Four percent died during the follow up period, and 3% were lost to follow up.
Compliance to rehabilitation was studied among
patients during the physical examination and through interview with their
families. It was found that among group II, there were 45 patients (84.9%) who were
adherent to rehabilitation. On the other hand, among group III only five
patients (17.9%) were adherent to rehabilitation. The causes of poor compliance to
rehabilitation were studied. Fig. 2 shows the main causes of poor compliance with
rehabilitation.
Financial causes were the primary cause (78%)
and this was accompanied by lack of family caregivers. Difficulties in
transportation were the second most common cause (12%) mostly involving
patients who were living in a place more than 80 kilometers away from the
center with no direct transportation method available. Family misconceptions of
the irreversibility of the disease (10%) were the third most common cause of
poor compliance with rehabilitation.
Discussion
Despite this study’s limitation of its small
sample size, the percentages of patients observed in groups I and II were
comparable with other studies,(1,6) however a lower percentage rate of independent
recovery was demonstrated in the study conducted by Bagg and colleagues(2) for group III.
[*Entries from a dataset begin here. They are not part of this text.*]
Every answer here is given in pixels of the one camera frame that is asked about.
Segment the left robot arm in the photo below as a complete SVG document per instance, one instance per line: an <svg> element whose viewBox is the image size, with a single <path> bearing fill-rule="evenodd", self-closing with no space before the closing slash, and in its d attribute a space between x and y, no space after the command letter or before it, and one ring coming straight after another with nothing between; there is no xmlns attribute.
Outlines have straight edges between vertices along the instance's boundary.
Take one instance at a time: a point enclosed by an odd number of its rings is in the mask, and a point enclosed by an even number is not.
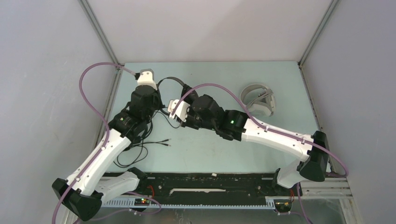
<svg viewBox="0 0 396 224"><path fill-rule="evenodd" d="M101 178L124 149L142 141L143 134L148 132L150 118L161 105L155 84L137 86L128 107L109 122L100 144L82 165L66 179L57 178L52 183L59 204L79 220L88 221L107 201L129 191L146 192L147 176L137 168L130 168L111 180L102 181Z"/></svg>

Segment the white headphones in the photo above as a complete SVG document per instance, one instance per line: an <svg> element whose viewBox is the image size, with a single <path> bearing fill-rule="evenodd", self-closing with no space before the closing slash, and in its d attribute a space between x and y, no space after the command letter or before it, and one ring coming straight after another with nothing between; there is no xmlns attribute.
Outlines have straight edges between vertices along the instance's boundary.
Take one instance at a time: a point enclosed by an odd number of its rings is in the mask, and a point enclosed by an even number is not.
<svg viewBox="0 0 396 224"><path fill-rule="evenodd" d="M257 97L247 100L248 94L261 90ZM246 86L239 96L241 102L251 114L272 116L276 111L276 100L274 92L263 84L250 84Z"/></svg>

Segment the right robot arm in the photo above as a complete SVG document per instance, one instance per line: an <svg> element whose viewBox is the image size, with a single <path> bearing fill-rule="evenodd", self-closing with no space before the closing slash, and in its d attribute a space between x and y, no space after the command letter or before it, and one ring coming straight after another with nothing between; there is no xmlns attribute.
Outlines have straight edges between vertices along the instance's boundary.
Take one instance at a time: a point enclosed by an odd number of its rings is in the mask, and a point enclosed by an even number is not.
<svg viewBox="0 0 396 224"><path fill-rule="evenodd" d="M196 98L192 104L172 100L167 111L183 127L213 130L226 140L253 142L295 156L290 165L275 171L271 187L277 195L284 195L303 180L323 182L326 178L328 154L319 149L327 144L323 132L313 135L289 132L249 118L245 112L224 110L208 95Z"/></svg>

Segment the black headphones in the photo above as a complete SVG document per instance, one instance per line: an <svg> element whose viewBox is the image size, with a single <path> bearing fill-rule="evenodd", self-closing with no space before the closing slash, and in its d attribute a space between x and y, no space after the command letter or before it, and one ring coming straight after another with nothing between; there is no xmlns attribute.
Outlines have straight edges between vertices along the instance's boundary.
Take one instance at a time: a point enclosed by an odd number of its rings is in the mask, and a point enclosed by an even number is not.
<svg viewBox="0 0 396 224"><path fill-rule="evenodd" d="M177 82L180 87L176 87L175 85L171 86L165 86L164 88L160 87L163 81L165 80L172 80ZM161 101L163 104L163 107L160 109L161 113L169 116L169 112L167 111L167 105L165 103L169 103L171 99L180 99L186 92L188 92L192 87L190 87L188 84L186 84L184 81L177 77L165 77L161 79L157 83L157 90L159 94L161 95Z"/></svg>

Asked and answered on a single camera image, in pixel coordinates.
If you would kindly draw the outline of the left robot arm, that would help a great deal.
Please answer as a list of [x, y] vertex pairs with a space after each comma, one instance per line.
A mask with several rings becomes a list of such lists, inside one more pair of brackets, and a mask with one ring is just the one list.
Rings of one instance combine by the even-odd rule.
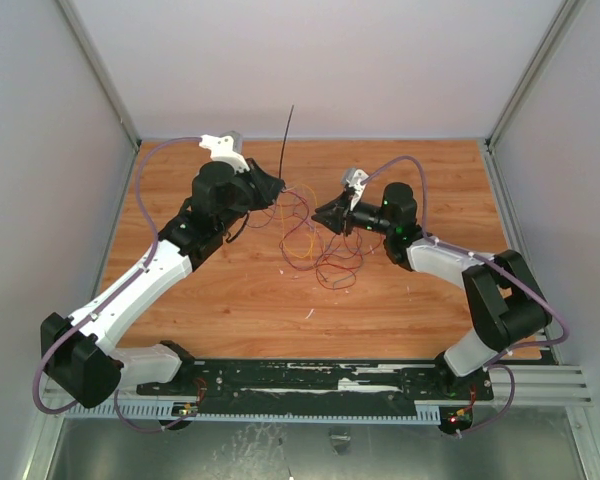
[[271, 207], [284, 188], [282, 179], [252, 159], [241, 171], [224, 161], [204, 164], [191, 196], [136, 264], [68, 317], [53, 313], [42, 322], [44, 373], [85, 408], [128, 386], [162, 383], [173, 394], [188, 392], [195, 371], [183, 362], [181, 348], [168, 342], [147, 348], [118, 343], [167, 290], [232, 240], [229, 230], [236, 222]]

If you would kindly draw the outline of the black zip tie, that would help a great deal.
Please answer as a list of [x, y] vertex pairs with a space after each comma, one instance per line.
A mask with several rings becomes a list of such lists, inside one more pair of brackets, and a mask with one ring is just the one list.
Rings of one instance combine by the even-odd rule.
[[278, 162], [278, 178], [279, 179], [282, 179], [284, 156], [285, 156], [285, 152], [286, 152], [286, 145], [287, 145], [287, 141], [288, 141], [288, 135], [289, 135], [294, 111], [295, 111], [295, 104], [291, 104], [289, 113], [287, 116], [286, 124], [285, 124], [284, 134], [283, 134], [283, 138], [282, 138], [282, 144], [281, 144], [281, 148], [280, 148], [280, 155], [279, 155], [279, 162]]

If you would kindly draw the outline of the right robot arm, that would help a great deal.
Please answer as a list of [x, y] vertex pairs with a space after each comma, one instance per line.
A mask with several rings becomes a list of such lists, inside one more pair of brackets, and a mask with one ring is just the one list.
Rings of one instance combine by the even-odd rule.
[[318, 207], [312, 219], [337, 235], [349, 235], [356, 228], [379, 233], [393, 264], [435, 276], [465, 292], [472, 326], [436, 357], [433, 383], [440, 395], [458, 397], [469, 387], [470, 375], [550, 323], [539, 303], [543, 298], [539, 286], [518, 252], [506, 250], [482, 261], [427, 238], [407, 184], [386, 186], [379, 206], [358, 201], [356, 194], [355, 188], [345, 187], [336, 199]]

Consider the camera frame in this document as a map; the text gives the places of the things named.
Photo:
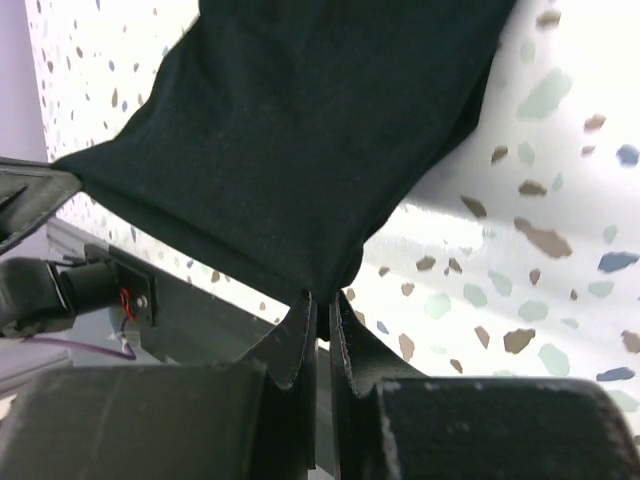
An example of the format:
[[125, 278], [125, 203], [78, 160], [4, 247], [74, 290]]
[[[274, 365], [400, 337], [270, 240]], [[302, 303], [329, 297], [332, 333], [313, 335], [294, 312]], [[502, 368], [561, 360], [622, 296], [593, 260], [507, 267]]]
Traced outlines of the aluminium rail frame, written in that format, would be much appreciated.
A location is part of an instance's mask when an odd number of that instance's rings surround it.
[[109, 262], [109, 245], [66, 221], [53, 218], [46, 224], [50, 247], [64, 265], [81, 266]]

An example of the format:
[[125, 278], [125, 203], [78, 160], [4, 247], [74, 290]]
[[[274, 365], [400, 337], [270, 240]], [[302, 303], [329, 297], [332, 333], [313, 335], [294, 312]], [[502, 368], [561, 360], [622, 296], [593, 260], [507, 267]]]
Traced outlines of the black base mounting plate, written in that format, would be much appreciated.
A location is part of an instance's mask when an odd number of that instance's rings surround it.
[[115, 247], [87, 244], [85, 257], [114, 270], [142, 349], [160, 361], [232, 362], [272, 329], [268, 322]]

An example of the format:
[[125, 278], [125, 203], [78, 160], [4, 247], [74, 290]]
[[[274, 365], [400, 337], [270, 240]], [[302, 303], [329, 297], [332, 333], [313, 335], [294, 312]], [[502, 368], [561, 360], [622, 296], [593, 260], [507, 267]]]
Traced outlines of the black t shirt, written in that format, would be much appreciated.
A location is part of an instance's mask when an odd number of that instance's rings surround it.
[[55, 168], [282, 302], [328, 302], [476, 127], [510, 1], [203, 1], [112, 140]]

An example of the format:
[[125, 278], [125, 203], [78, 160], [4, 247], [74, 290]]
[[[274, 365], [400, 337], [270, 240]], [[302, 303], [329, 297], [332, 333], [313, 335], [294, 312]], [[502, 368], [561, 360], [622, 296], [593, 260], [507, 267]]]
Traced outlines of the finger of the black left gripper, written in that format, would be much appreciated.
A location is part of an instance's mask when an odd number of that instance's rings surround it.
[[82, 190], [74, 175], [49, 164], [1, 158], [1, 252], [37, 231]]

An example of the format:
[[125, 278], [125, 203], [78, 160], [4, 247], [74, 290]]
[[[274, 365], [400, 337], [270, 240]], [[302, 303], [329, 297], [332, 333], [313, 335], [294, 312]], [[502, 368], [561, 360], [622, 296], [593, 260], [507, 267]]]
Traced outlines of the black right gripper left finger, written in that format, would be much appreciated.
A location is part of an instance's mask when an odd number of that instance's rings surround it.
[[303, 479], [315, 465], [317, 305], [239, 360], [49, 370], [1, 426], [5, 479]]

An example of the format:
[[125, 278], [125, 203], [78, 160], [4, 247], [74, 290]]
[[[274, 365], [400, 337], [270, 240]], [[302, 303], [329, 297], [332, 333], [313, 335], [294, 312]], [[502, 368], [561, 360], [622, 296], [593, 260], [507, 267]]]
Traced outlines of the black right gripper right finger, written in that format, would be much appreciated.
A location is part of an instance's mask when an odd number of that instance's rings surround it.
[[635, 479], [616, 404], [578, 379], [431, 377], [343, 295], [328, 310], [339, 479]]

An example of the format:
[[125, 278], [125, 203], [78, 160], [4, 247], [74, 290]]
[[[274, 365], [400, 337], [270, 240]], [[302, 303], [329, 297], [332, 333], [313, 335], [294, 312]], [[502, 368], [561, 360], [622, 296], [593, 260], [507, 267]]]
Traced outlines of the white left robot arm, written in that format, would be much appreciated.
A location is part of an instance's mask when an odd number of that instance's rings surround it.
[[[81, 190], [71, 174], [1, 159], [1, 253]], [[1, 262], [1, 331], [35, 337], [121, 304], [124, 258]], [[140, 293], [143, 286], [138, 284]], [[233, 363], [81, 367], [38, 374], [1, 427], [1, 479], [307, 479], [314, 468], [316, 305], [303, 293]]]
An evaluation of 11 published studies reporting
estimates of reliability for FIM scores reported acceptable reliability across
a wide variety of settings, raters, and patients, and an excellent level of
reliability has also been demonstrated. The FIM has good internal consistency
and better than average face validity.(2,7)
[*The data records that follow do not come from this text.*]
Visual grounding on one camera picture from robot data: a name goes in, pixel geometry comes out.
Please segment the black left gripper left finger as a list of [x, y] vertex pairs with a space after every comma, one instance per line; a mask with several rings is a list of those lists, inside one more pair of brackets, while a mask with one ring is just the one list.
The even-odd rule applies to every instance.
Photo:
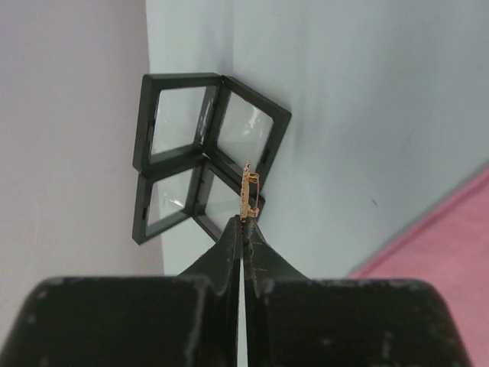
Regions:
[[26, 297], [3, 366], [234, 366], [241, 221], [175, 276], [58, 277]]

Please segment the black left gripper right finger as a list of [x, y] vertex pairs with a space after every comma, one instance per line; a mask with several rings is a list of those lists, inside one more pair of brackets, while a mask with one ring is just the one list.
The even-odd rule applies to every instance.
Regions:
[[469, 366], [445, 300], [416, 279], [310, 279], [242, 229], [251, 366]]

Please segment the gold leaf rhinestone brooch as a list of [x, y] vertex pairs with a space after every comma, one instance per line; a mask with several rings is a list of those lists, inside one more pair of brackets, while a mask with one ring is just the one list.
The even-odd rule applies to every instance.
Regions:
[[[256, 186], [256, 195], [254, 206], [250, 204], [251, 185]], [[251, 162], [245, 161], [244, 169], [241, 177], [241, 205], [240, 205], [240, 220], [245, 223], [248, 218], [258, 218], [260, 209], [258, 207], [260, 197], [260, 175], [251, 171]]]

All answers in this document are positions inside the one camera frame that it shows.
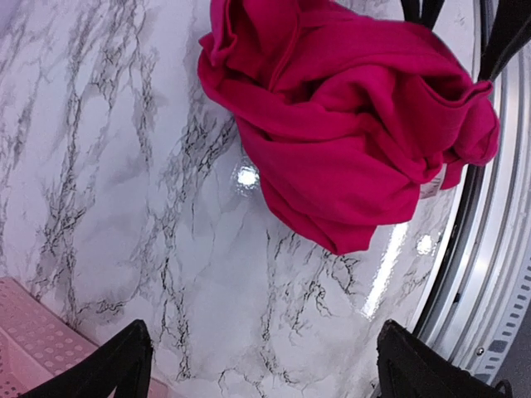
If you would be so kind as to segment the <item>red t-shirt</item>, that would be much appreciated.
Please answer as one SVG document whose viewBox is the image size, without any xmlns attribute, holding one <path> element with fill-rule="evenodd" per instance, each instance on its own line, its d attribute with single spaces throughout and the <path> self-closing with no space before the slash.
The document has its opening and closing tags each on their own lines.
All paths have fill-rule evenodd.
<svg viewBox="0 0 531 398">
<path fill-rule="evenodd" d="M 489 81 L 420 23 L 334 1 L 214 1 L 197 74 L 234 116 L 270 210 L 336 255 L 411 220 L 438 175 L 499 148 Z"/>
</svg>

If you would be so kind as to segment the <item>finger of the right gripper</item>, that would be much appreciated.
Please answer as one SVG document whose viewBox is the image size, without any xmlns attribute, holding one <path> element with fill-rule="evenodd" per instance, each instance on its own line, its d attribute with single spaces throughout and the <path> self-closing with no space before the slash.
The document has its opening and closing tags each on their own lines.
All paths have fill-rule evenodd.
<svg viewBox="0 0 531 398">
<path fill-rule="evenodd" d="M 406 22 L 422 25 L 430 30 L 436 21 L 445 3 L 444 0 L 401 0 L 402 13 Z"/>
<path fill-rule="evenodd" d="M 529 41 L 530 1 L 499 1 L 489 40 L 481 54 L 478 80 L 494 81 Z"/>
</svg>

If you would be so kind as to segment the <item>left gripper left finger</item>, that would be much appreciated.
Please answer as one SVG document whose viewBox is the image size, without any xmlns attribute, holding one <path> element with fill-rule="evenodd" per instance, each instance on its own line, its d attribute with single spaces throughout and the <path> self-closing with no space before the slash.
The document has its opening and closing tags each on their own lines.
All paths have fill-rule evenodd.
<svg viewBox="0 0 531 398">
<path fill-rule="evenodd" d="M 24 397 L 146 398 L 153 346 L 144 321 L 136 319 L 71 369 L 24 393 Z"/>
</svg>

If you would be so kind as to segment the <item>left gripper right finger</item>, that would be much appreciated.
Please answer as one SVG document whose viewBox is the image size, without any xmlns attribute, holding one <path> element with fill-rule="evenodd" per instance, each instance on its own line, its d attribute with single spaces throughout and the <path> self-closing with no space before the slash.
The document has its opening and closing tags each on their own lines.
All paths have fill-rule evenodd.
<svg viewBox="0 0 531 398">
<path fill-rule="evenodd" d="M 402 325 L 387 320 L 378 334 L 378 380 L 382 398 L 507 398 L 506 380 L 489 386 L 451 365 Z"/>
</svg>
Stroke unit treatment reduced the relative
risk of death within five years after stroke.(8) In the United States, post stroke care in
hospitals was proved to be more efficient than rehabilitation in nursing homes.(9)
Therefore, the majority of stroke
survivors will need rehabilitation
services to enhance their recovery and to minimize disability.
In a previous study(3) the average
compliance scores in acute and post acute care settings were 68.2%
and 69.5%, respectively. After case-mix adjustment, level of
compliance with post acute rehabilitation guidelines was
significantly associated with FIM scores.(3)
Based on the results obtained in this study, a local health
care policy is suggested to be introduced. Previous studies(13)
have suggested recommendations such as the delivery of post stroke care in a
multidisciplinary rehabilitation setting or stroke unit, early patient
assessment via the NIH Stroke Scale, early initiation of rehabilitation therapies,
swallow screening testing for dysphagia, an active secondary stroke prevention
program, and proactive prevention of venous thrombi. Standardized assessment
tools should be used to develop a comprehensive treatment plan appropriate to
each patient’s deficits and needs. Medical therapy for depression or emotional
liability is strongly recommended. A speech and language pathologist should
evaluate communication and related cognitive disorders and provide treatment
when indicated. The patient, caregiver, and family are essential members of the
rehabilitation team and should be involved in all phases of the rehabilitation
process.(13)
Stroke is the third leading cause of death and a
leading cause of disability in the United States. Globally, it is the second
leading cause of death with about 5.7 million deaths world wide, equivalent to
9.9% of all deaths.(14) Therefore, follow up for stroke
patients should be done on a routine basis. This, to be successful, will
require special emphasis on the importance of rehabilitation to the family
caregivers, and offering transportation facilities for each patient.
Conclusion
The majority of the patients were
independent within the first six months. Compliance to rehabilitation showed
improvement among stroke patients. A general health care policy is needed in
order to improve the compliance of stroke patients to rehabilitation therapy.
Further analytical studies with larger
numbers of acute stroke patients are needed which consider the use of
multivariate analysis for risk factors including diabetes mellitus,
hypertension, smoking, and cardiovascular diseases.